**RECORDED DATA**
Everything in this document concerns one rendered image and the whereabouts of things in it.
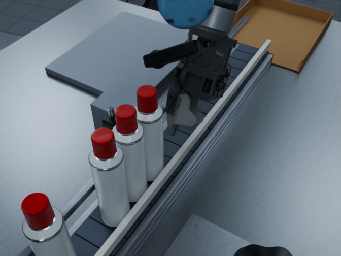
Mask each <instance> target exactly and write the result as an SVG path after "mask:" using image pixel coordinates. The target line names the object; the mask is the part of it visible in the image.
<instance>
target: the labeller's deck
mask: <svg viewBox="0 0 341 256"><path fill-rule="evenodd" d="M251 244H252V243H250V242H248V241H246V240H244V239H242V238H240V237H238V236H236V235H234V234H232V233H230V232H228V231H226V230H224V229H222V228H220V227H218V226H216V225H215V224H213V223H211V222H209V221H207V220H205V219H203V218H201V217H199V216H197V215H195V214H191V215H190V217H189V218H188V220H187V221H186V223H185V224H184V226H183V227H182V229H181V230H180V232H179V233H178V235H177V236H176V238H175V239H174V241H173V242H172V244H171V245H170V247H169V248H168V250H167V251H166V253H165V254H164V256H234V254H235V253H236V252H237V251H238V250H239V249H240V248H242V247H245V246H247V245H251Z"/></svg>
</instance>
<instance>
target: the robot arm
mask: <svg viewBox="0 0 341 256"><path fill-rule="evenodd" d="M118 1H122V2H126V3H129V4H133V5H137V6H141V7H145V8H147V9H151V10H155V11H159V13H160V14H161V16H162V17H163V18H164V20H165V21H166V22H167V23H168V24H169V25H171V26H173V27H175V28H179V29H189V33H191V34H194V35H197V36H198V38H197V40H191V41H188V42H184V43H181V44H178V45H174V46H171V47H168V48H165V49H162V50H153V51H152V52H151V53H149V54H146V55H144V56H143V61H144V65H145V67H146V68H155V69H160V68H162V67H164V66H165V65H167V64H169V63H173V62H177V61H180V62H179V63H178V64H177V66H176V68H175V71H174V73H173V77H172V82H171V84H170V87H169V90H168V94H167V101H166V119H167V126H168V131H169V134H170V135H171V136H174V135H175V133H176V132H177V130H178V128H179V126H180V125H181V126H189V127H193V126H195V125H196V124H200V123H202V122H203V119H204V115H203V114H202V113H201V112H200V111H199V109H198V108H197V103H198V98H200V99H204V100H207V101H211V100H214V99H218V98H220V97H223V94H224V91H225V87H226V84H227V81H228V78H229V75H230V71H231V65H230V64H229V65H230V70H229V71H228V67H227V64H228V61H229V57H230V54H231V51H232V48H235V47H236V44H237V40H235V39H232V38H229V37H228V35H226V34H229V33H231V30H232V26H233V23H234V20H235V17H236V14H237V12H236V11H237V10H238V7H239V4H240V1H241V0H118ZM218 6H219V7H218ZM225 8H226V9H225ZM208 44H209V46H208ZM226 68H227V69H226Z"/></svg>
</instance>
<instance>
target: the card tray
mask: <svg viewBox="0 0 341 256"><path fill-rule="evenodd" d="M333 14H334V13H332V12H328V11H324V10H321V9H317V8H313V7H309V6H305V5H301V4H297V3H293V2H290V1H286V0H248V1H247V2H246V3H245V4H244V5H243V6H242V7H241V8H240V9H239V10H238V11H237V14H236V17H235V20H234V23H233V26H232V29H233V28H234V27H235V26H236V25H237V24H238V23H239V22H240V21H241V20H242V19H243V18H244V17H245V16H248V17H249V22H248V23H247V24H246V25H245V26H244V27H243V28H242V29H241V30H240V31H239V32H238V34H237V35H236V36H235V37H234V38H233V39H235V40H237V43H243V44H246V45H249V46H253V47H256V48H259V49H260V48H261V47H262V45H263V44H264V43H265V42H266V40H267V39H269V40H271V45H270V47H269V49H268V50H267V51H269V53H272V54H274V56H273V59H272V63H271V64H273V65H277V66H280V67H283V68H286V69H289V70H292V71H295V72H298V73H300V72H301V70H302V69H303V67H304V65H305V64H306V62H307V61H308V59H309V57H310V56H311V54H312V53H313V51H314V50H315V48H316V46H317V45H318V43H319V42H320V40H321V38H322V37H323V35H324V34H325V32H326V30H327V29H328V27H329V26H330V24H331V21H332V17H333Z"/></svg>
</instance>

**HOW TO COMPLETE THIS TASK**
With pictures excluded, the data must be transcribed in full and to the letter.

**PROBLEM SOLUTION**
Everything in this document concerns one rendered image and the whereabouts of things in it.
Mask each <instance> target exactly and write the result as an SVG path after "mask:" using image pixel coordinates. The target line names the object; the mask is the part of it visible in the image.
<instance>
target: the labeller's deck
mask: <svg viewBox="0 0 341 256"><path fill-rule="evenodd" d="M251 244H252V243H250V242H248V241H246V240H244V239H242V238H240V237H238V236H236V235H234V234H232V233H230V232H228V231H226V230H224V229H222V228H220V227H218V226H216V225H215V224H213V223H211V222H209V221H207V220H205V219H203V218H201V217H199V216H197V215H195V214H191V215H190V217H189V218H188V220H187V221H186V223H185V224H184V226H183V227H182V229H181V230H180V232H179V233H178V235H177V236H176V238H175V239H174V241H173V242H172V244H171V245H170V247H169V248H168V250H167V251H166V253H165V254H164V256H234V254H235V253H236V252H237V251H238V250H239V249H240V248H242V247H245V246H247V245H251Z"/></svg>
</instance>
<instance>
target: the robot arm
mask: <svg viewBox="0 0 341 256"><path fill-rule="evenodd" d="M118 1H122V2H126V3H129V4H133V5H137V6H141V7H145V8H147V9H151V10H155V11H159V13H160V14H161V16H162V17H163V18H164V20H165V21H166V22H167V23H168V24H169V25H171V26H173V27H175V28H179V29H189V33H191V34H194V35H197V36H198V38H197V40H191V41H188V42H184V43H181V44H178V45H174V46H171V47H168V48H165V49H162V50H153V51H152V52H151V53H149V54H146V55H144V56H143V61H144V65H145V67H146V68H155V69H160V68H162V67H164V66H165V65H167V64H169V63H173V62H177V61H180V62H179V63H178V64H177V66H176V68H175V71H174V73H173V77H172V82H171V84H170V87H169V90H168V94H167V101H166V119H167V126H168V131H169V134H170V135H171V136H174V135H175V133H176V132H177V130H178V128H179V126H180V125H181V126H189V127H193V126H195V125H196V124H200V123H202V122H203V119H204V115H203V114H202V113H201V112H200V111H199V109H198V108H197V103H198V98H200V99H204V100H207V101H211V100H214V99H218V98H220V97H223V94H224V91H225V87H226V84H227V81H228V78H229V75H230V71H231V65H230V64H229V65H230V70H229V71H228V67H227V64H228V61H229V57H230V54H231V51H232V48H235V47H236V44H237V40H235V39H232V38H229V37H228V35H226V34H229V33H231V30H232V26H233V23H234V20H235V17H236V14H237V12H236V11H237V10H238V7H239V4H240V1H241V0H118ZM218 6H219V7H218ZM225 8H226V9H225ZM208 44H209V46H208ZM226 68H227V69H226Z"/></svg>
</instance>
<instance>
target: the card tray
mask: <svg viewBox="0 0 341 256"><path fill-rule="evenodd" d="M333 14H334V13H332V12H328V11H324V10H321V9H317V8H313V7H309V6H305V5H301V4H297V3H293V2H290V1H286V0H248V1H247V2H246V3H245V4H244V5H243V6H242V7H241V8H240V9H239V10H238V11H237V14H236V17H235V20H234V23H233V26H232V29H233V28H234V27H235V26H236V25H237V24H238V23H239V22H240V21H241V20H242V19H243V18H244V17H245V16H248V17H249V22H248V23H247V24H246V25H245V26H244V27H243V28H242V29H241V30H240V31H239V32H238V34H237V35H236V36H235V37H234V38H233V39H235V40H237V43H243V44H246V45H249V46H253V47H256V48H259V49H260V48H261V47H262V45H263V44H264V43H265V42H266V40H267V39H269V40H271V45H270V47H269V49H268V50H267V51H269V53H272V54H274V56H273V59H272V63H271V64H273V65H277V66H280V67H283V68H286V69H289V70H292V71H295V72H298V73H300V72H301V70H302V69H303V67H304V65H305V64H306V62H307V61H308V59H309V57H310V56H311V54H312V53H313V51H314V50H315V48H316V46H317V45H318V43H319V42H320V40H321V38H322V37H323V35H324V34H325V32H326V30H327V29H328V27H329V26H330V24H331V21H332V17H333Z"/></svg>
</instance>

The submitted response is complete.